Copy out all lines from the material that contain the string "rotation".
-- Given information follows --
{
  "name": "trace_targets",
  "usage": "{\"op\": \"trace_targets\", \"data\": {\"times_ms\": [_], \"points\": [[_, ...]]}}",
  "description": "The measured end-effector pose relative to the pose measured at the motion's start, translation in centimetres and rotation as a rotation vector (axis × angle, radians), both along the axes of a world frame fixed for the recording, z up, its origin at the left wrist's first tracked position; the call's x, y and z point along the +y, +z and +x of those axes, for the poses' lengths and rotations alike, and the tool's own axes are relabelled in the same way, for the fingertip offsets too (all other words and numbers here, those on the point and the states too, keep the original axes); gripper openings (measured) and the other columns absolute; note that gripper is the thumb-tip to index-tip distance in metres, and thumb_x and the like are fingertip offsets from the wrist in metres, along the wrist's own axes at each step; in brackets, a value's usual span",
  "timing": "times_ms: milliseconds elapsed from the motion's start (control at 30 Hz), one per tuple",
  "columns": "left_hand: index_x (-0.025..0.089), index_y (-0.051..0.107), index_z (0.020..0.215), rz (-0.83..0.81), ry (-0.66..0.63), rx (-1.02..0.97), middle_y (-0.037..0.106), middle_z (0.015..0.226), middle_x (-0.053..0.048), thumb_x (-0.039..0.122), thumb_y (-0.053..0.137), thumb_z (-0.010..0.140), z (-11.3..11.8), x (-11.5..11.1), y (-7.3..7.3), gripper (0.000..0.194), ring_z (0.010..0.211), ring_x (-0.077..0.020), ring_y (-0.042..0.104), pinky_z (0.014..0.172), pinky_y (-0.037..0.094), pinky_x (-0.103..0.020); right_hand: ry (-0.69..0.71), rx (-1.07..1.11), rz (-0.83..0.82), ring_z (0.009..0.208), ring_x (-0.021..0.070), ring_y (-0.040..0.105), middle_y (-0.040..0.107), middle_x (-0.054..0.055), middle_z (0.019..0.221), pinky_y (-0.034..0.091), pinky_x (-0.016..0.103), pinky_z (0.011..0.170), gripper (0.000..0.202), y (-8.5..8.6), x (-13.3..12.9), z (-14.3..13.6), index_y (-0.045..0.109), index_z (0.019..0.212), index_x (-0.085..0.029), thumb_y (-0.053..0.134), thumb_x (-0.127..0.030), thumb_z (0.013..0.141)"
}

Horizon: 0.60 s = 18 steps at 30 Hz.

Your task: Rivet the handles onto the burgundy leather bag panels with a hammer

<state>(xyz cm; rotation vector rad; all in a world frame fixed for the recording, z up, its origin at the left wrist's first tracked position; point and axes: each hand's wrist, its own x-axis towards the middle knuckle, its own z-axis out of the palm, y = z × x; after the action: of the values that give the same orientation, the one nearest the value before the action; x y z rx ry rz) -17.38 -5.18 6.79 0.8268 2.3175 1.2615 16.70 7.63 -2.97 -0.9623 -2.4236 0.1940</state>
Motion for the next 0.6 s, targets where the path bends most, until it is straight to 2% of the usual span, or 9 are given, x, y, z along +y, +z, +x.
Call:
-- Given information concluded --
**Response to this task:**
  "description": "The measured end-effector pose relative to the pose measured at the motion's start, translation in centimetres and rotation as a rotation vector (axis × angle, radians), both along the axes of a world frame fixed for the recording, z up, its origin at the left wrist's first tracked position; the call's x, y and z point along the +y, +z and +x of those axes, for the poses' lengths and rotations alike, and the tool's own axes are relabelled in the same way, for the fingertip offsets too (all other words and numbers here, those on the point and the states too, keep the original axes); gripper openings (measured) and the other columns absolute; note that gripper is the thumb-tip to index-tip distance in metres, and thumb_x and the like are fingertip offsets from the wrist in metres, along the wrist's own axes at each step; in brackets, a value's usual span",
<state>(xyz cm; rotation vector rad; all in a world frame fixed for the recording, z up, its origin at the left wrist's first tracked position; point and axes: each hand's wrist, its own x-axis towards the middle knuckle, its own z-axis out of the palm, y = z × x; after the action: of the values that give the same orientation, the one nearest the value before the action; x y z rx ry rz) -17.38 -5.18 6.79 0.8268 2.3175 1.2615 16.70 7.63 -2.97 -0.9623 -2.4236 0.1940</state>

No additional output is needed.